- [How to complete this task]: Count the lines below that contain the word "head" and give only that number.

- [Provided data]:
▬▬▬▬▬▬▬▬▬▬
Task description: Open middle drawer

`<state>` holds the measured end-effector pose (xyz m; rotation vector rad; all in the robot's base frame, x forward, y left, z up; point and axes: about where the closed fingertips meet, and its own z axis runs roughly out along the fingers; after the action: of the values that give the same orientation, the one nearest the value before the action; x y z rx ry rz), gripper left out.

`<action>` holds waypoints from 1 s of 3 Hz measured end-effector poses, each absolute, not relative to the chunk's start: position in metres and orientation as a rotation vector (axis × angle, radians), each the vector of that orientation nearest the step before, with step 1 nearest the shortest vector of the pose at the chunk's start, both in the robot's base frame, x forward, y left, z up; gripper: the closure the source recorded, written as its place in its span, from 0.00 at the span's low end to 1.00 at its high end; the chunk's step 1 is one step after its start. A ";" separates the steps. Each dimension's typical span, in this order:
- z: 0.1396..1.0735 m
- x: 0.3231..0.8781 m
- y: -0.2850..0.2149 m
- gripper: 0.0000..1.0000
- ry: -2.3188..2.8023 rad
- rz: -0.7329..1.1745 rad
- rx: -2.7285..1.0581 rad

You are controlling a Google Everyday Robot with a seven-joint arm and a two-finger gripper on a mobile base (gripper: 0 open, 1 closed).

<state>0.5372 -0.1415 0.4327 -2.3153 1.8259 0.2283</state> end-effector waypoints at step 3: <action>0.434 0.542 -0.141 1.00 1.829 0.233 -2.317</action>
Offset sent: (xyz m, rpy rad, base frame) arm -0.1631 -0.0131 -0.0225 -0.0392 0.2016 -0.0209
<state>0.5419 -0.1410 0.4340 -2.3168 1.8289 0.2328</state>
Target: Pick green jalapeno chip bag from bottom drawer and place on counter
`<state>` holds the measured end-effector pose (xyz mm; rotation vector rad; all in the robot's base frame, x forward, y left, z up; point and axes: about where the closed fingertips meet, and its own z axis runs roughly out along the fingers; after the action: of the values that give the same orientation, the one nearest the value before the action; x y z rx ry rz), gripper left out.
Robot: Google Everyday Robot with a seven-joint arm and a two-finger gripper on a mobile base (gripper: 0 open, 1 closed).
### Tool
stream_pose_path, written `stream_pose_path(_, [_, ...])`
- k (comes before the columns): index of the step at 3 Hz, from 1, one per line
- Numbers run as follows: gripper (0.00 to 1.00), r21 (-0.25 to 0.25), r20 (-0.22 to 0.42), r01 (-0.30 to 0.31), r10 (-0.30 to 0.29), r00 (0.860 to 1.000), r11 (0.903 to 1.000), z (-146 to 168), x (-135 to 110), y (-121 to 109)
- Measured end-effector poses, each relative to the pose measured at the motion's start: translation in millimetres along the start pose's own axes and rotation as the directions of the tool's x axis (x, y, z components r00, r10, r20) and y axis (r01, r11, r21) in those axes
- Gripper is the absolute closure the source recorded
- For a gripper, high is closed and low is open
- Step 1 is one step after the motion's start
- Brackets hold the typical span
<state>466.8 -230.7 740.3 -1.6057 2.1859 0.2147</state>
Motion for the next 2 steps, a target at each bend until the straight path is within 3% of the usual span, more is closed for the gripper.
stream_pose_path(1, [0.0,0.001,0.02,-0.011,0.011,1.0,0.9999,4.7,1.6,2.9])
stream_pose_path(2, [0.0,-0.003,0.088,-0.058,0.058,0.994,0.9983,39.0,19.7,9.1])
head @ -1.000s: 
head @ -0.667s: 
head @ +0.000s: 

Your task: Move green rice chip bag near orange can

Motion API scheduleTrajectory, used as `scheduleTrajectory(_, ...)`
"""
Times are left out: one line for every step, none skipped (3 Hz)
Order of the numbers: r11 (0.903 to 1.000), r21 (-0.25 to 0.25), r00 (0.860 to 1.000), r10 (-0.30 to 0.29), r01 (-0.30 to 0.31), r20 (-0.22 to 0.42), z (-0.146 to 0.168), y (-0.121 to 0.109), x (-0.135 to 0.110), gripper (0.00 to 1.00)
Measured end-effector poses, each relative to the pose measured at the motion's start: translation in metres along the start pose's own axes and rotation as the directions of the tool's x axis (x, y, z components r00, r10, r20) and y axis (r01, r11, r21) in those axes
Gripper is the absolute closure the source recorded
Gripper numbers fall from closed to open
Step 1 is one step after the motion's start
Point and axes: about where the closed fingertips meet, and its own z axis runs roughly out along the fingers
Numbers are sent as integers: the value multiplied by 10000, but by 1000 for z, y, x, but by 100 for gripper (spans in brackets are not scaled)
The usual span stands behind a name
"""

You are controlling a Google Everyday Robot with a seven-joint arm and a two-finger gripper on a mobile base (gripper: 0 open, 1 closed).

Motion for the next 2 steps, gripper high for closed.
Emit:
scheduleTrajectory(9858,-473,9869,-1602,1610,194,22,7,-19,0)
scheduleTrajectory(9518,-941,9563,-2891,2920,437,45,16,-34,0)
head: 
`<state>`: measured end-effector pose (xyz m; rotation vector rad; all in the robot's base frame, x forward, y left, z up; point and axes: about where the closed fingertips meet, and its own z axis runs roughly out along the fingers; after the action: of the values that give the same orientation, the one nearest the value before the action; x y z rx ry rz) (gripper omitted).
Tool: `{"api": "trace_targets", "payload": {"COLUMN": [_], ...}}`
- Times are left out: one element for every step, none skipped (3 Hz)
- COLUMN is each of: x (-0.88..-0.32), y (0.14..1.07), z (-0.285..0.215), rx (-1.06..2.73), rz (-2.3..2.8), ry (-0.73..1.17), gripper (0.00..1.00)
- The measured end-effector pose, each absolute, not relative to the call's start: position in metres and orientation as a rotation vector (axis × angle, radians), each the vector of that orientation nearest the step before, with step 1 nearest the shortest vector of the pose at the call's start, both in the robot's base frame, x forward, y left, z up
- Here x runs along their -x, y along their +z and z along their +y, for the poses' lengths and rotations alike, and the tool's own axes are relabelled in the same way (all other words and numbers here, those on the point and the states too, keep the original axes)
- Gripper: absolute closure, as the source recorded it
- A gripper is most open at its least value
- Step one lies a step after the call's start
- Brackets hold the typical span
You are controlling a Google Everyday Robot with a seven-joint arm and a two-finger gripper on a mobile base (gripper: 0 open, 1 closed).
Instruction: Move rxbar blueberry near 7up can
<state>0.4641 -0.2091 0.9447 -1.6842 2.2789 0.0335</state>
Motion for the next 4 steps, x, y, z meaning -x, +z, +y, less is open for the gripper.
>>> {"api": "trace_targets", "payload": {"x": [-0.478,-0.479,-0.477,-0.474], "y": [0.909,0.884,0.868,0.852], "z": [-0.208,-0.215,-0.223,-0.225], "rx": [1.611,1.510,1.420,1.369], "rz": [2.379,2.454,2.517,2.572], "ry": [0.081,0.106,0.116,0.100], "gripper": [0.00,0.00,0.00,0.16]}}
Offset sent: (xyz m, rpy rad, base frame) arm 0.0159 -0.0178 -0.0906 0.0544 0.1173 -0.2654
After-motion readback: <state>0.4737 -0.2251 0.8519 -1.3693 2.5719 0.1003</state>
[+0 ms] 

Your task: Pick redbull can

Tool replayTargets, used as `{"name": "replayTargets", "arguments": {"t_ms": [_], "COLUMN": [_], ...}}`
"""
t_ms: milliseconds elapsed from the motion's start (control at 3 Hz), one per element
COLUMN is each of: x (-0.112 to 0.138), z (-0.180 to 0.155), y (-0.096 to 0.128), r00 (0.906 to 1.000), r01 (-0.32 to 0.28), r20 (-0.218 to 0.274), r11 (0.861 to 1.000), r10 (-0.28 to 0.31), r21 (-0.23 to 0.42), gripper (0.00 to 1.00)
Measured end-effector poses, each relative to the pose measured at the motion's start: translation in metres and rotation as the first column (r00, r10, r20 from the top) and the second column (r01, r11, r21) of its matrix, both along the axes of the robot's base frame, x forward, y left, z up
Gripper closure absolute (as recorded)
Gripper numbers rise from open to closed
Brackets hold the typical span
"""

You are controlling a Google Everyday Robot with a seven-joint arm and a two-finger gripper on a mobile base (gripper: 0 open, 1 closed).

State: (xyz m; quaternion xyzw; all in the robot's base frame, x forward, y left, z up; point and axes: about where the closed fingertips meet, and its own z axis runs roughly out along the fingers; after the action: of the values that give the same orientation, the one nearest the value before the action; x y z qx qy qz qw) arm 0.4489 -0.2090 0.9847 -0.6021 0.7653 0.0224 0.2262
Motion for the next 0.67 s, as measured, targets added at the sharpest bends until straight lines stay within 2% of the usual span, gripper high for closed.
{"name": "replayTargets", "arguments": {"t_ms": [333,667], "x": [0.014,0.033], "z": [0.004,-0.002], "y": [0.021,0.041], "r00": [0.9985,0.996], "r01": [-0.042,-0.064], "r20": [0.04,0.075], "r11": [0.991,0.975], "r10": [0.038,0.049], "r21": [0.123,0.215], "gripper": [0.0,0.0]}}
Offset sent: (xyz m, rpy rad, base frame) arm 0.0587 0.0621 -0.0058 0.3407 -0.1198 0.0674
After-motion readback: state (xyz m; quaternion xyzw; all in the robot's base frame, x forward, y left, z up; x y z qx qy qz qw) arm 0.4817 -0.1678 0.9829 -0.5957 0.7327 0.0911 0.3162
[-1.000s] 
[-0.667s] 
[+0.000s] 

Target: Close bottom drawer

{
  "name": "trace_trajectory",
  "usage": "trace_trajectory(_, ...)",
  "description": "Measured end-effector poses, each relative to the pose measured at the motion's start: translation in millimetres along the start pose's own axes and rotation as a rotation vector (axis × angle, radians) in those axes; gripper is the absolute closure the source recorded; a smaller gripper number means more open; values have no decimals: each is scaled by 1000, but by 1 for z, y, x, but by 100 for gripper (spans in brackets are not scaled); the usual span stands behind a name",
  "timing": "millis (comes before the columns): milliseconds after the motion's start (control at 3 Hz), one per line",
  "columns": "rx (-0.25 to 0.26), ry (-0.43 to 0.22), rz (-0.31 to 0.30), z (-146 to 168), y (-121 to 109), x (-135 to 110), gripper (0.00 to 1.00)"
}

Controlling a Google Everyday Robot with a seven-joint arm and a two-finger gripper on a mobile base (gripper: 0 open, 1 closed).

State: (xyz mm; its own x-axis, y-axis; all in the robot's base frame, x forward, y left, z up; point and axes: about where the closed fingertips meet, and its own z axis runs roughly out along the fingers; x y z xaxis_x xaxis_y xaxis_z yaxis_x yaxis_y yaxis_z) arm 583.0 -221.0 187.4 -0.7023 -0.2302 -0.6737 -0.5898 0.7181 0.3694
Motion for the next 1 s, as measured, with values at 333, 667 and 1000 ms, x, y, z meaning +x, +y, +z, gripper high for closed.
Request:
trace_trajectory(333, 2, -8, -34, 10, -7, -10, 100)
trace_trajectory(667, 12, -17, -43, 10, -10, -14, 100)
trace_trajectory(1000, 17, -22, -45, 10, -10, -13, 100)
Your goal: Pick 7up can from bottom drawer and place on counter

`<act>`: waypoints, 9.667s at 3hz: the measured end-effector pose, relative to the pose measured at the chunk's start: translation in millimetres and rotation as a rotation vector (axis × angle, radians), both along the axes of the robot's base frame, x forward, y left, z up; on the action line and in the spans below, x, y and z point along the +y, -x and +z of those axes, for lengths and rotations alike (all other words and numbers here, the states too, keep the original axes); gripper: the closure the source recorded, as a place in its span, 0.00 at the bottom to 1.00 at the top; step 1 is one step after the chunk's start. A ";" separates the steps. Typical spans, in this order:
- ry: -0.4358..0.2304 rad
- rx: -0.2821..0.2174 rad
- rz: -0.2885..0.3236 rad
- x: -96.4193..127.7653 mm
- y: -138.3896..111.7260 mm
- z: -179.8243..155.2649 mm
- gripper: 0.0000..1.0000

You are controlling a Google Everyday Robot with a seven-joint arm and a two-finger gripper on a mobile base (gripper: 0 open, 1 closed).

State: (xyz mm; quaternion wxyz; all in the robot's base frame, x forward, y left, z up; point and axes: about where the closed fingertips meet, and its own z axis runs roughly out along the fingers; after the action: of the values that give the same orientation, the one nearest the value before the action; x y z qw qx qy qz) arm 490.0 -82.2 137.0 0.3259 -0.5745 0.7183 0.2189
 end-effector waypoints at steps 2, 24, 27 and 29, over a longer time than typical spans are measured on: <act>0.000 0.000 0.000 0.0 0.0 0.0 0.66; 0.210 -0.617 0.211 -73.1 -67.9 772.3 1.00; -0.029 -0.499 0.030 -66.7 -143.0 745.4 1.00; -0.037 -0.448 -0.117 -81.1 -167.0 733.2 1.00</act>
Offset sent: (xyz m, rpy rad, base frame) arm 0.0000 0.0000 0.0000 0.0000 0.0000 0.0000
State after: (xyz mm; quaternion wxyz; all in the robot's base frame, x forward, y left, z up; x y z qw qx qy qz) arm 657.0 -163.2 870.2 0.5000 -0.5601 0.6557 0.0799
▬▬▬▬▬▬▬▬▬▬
- [Task solution]: 4